» Task item
From the material below, copy every line in which the word "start" occurs.

» Source data
# # # # # # #

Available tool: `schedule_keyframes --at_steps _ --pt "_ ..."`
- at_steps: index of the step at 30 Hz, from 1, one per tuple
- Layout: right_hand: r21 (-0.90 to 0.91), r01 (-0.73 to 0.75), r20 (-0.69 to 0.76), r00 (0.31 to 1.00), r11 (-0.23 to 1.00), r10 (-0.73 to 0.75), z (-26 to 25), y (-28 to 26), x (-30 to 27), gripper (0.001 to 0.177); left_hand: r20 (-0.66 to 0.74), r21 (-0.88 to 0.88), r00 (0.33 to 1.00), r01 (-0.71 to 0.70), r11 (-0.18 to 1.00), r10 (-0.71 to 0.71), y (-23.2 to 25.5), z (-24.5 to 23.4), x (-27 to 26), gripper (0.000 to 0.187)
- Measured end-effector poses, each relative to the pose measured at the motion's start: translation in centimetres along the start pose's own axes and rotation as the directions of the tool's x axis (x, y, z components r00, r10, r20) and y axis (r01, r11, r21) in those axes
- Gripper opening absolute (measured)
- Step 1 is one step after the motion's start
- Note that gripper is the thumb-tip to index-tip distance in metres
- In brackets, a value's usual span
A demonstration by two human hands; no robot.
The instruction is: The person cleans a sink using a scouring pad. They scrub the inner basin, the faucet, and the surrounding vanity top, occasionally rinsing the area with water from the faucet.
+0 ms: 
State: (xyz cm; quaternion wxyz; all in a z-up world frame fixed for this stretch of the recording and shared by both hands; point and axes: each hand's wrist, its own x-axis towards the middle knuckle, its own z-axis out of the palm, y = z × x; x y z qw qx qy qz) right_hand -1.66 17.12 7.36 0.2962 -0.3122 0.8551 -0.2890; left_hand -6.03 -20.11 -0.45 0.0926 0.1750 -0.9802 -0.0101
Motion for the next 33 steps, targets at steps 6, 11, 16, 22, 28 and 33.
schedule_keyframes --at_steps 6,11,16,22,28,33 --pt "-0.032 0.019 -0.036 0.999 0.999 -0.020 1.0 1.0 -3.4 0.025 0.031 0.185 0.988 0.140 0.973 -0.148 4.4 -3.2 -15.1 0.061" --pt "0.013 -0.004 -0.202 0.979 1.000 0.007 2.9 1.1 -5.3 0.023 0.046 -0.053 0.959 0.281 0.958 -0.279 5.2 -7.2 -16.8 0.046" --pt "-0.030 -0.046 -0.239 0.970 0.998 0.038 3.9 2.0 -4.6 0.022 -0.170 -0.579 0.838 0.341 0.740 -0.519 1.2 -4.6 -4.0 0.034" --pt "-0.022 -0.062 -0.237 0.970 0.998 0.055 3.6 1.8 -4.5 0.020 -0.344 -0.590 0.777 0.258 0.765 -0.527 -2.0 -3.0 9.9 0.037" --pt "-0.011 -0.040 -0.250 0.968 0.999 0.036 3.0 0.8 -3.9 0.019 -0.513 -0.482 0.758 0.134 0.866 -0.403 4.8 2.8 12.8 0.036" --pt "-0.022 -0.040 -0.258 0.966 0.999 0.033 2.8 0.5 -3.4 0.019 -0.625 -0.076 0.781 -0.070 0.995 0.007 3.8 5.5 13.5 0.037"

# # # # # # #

» Exercise result
- Measured end-effector poses, each relative to the pose measured at the motion's start: translation in centimetres along the start pose's own axes and rotation as the directions of the tool's x axis (x, y, z components r00, r10, r20) and y axis (r01, r11, r21) in those axes
- Step 1 is one step after the motion's start

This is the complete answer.